Monday, August 10, 2009

Two talks

Talk 1:
Nguyen Bach: Source-side Dependency Tree Reordering Models with Subtree Movements and Constraints

Abstract: We propose a novel source-side dependency tree reordering model for statistical machine translation, in which subtree movements and constraints are represented as reordering events associated with the widely used lexicalized reordering models. This model allows us to not only efficiently capture the statistical distribution of the subtree-to-subtree transitions in training data, but also utilize it directly at the decoding time to guide the search process. Using subtree movements and constraints as features in a log-linear model, we are able to help the reordering models make better selections. It also allows the subtle importance of monolingual syntactic movements to be learned alongside other reordering features. We show improvements in translation quality in English-Spanish and English-Iraqi translation tasks.

This is joint work with Qin Gao and Stephan Vogel.

Talk 2:
Francisco (Paco) Guzman: Reassessment of the Role of Phrase Extraction in SMT

Abstract: In this paper we study in detail the relation between word alignment and phrase extraction. First, we analyze different word alignments according to several characteristics and compare them to hand-aligned data. Then, we analyze the phrase-pairs generated by these alignments.

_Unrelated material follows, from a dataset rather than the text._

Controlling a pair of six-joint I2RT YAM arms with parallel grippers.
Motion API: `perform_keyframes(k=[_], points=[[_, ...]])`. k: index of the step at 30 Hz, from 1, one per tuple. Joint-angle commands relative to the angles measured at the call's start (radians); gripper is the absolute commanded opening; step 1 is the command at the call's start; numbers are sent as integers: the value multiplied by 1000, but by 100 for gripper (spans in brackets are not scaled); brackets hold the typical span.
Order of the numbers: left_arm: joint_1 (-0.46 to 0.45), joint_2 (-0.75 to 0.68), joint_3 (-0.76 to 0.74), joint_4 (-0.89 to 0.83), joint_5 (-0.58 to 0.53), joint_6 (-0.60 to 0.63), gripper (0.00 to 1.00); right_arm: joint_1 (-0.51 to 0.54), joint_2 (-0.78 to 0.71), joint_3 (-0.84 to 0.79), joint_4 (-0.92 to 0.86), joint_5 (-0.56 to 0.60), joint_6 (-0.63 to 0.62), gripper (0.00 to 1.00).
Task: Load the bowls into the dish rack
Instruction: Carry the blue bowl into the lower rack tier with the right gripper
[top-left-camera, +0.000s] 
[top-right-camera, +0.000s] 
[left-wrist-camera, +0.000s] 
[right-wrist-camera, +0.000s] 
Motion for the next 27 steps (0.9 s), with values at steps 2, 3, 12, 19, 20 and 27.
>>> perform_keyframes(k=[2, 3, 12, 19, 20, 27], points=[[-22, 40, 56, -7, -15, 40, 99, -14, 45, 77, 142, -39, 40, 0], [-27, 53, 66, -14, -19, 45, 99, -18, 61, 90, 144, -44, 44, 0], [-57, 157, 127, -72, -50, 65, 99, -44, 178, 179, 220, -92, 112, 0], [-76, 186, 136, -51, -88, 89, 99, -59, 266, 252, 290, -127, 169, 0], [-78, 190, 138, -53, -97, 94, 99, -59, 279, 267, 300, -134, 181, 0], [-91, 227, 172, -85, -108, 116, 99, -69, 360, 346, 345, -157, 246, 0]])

We observed that the number of unaligned words has a large impact on the characteristics of the phrase table. A manual evaluation of phrase pair quality showed that the increase in the number of unaligned words results in a lower quality. Finally, we present translation results from using the number of unaligned words as features from which we obtain up to 2BP of improvement.

This is joint work with Qin Gao and Stephan Vogel.